I've searched for a question for hours and I haven't found an answer that was suitable for me, so... Here I come...
I'm Hungarian and we use the following accented characters in our language: áéíóöőúüű (and of course the capital counterparts)
I want to make a smart search in php where the user is allowed to enter a search word and it finds the result whether it has the accent or not and both in the MySQl table or the search field. So...
My MySQL table is using utf8_hungarian_ci
I can do the php conversion so that either the user types in 'Bla' or 'blá', it will return 'bla' and we are searching the mySQL database.
But my problem is... My database might have a 'bla fér' or a 'bláter' field entry. But if we search with 'bla' (from PHP) it only return 'bla fer'. How can I convert the field I'M searching to make 'bla fér'-> 'bla fer' and 'bláter' - > 'blater'. So essentially...

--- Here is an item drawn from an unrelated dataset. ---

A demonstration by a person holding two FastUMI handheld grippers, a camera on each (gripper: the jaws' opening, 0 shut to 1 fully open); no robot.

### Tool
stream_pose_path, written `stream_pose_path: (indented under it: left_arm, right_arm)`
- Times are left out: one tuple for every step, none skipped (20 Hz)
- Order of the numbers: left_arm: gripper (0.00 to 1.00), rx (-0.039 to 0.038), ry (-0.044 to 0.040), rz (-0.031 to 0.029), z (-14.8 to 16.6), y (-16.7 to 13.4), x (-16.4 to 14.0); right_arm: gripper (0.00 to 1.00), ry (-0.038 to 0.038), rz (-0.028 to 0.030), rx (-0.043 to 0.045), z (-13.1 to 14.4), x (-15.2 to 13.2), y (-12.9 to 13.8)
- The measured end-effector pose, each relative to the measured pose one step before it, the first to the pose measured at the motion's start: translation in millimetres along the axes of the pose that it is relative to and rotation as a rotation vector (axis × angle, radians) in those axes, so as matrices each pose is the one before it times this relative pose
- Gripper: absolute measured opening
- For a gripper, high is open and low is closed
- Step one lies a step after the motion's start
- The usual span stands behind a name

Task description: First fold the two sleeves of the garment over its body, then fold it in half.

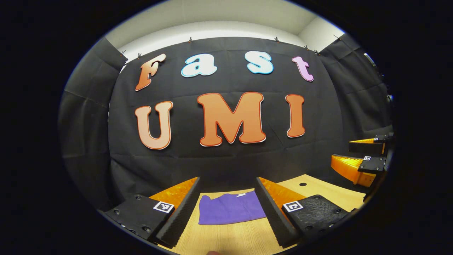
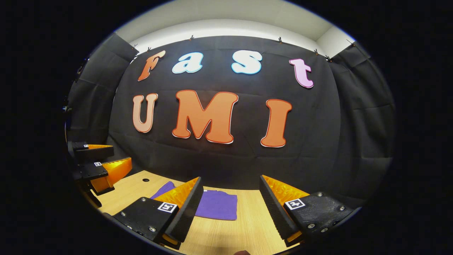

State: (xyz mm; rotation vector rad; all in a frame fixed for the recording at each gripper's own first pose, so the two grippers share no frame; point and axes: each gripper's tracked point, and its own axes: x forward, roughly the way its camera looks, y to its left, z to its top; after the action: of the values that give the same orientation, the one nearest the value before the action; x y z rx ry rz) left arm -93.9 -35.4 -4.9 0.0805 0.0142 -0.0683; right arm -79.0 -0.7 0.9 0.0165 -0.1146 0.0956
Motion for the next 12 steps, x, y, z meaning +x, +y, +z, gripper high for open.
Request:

I want to get rid of the accented characters and make them into unaccented ones. But of course, only for the sake of searching. Please help! Thank you!
EDIT:
<?php
$search = $_GET["search"]; // May contain áéíóöőúüű
$accented= array("Ö","ö","Ü","ü","ű","Ó","ó","O","o","Ú","ú","Á","á","U","u","É","é","Í","í"," ","+","'","ő", "Ű", "Ő", "ä","Ä","ű","Ű","ő","Ő");
$nonaccented=array("O","o","U","u","u","O","o","O","o","U","u","A","a","U","u","E","e","I","i","_","_","_","o", "U", "O", "a","A","u","u","o","o");
$search = str_replace($accented,$nonaccented,$search);
$query = "SELECT id, name FROM people WHERE name LIKE '%$search%'"; // Database column 'name' may also contain áéíóöőúüű
?>
Here are some results from my tests. You can compare to yours:
CREATE TABLE `test` (
`id` int(11) NOT NULL auto_increment,
`name` varchar(32) default NULL,
PRIMARY KEY (`id`)
) ENGINE=InnoDB AUTO_INCREMENT=5 DEFAULT CHARSET=utf8
Table contents:
mysql> select * from test;
+----+---------+
| id | name |
+----+---------+
| 1 | bla |
| 2 | blater |
| 3 | bláter |
| 4 | bhei |
+----+---------+
4 rows in set (0.00 sec)
Search results;
mysql> select * from test where name like '%bla%';
+----+---------+
| id | name |
+----+---------+
| 1 | bla |
| 2 | blater |
| 3 | bláter |
+----+---------+
3 rows in set (0.00 sec)
Search with accent:
mysql> select * from test where name like '%blá%';;
+----+---------+
| id | name |
+----+---------+
| 3 | bláter |
+----+---------+
1 row in set (0.00 sec)
I get the same results even with COLLATE=utf8_hungarian_ci
For me, setting the character encoding to utf8_general_ci (or something else with "_ci") did the trick. The _ci means that SQL will match searches irrespective of case or accent.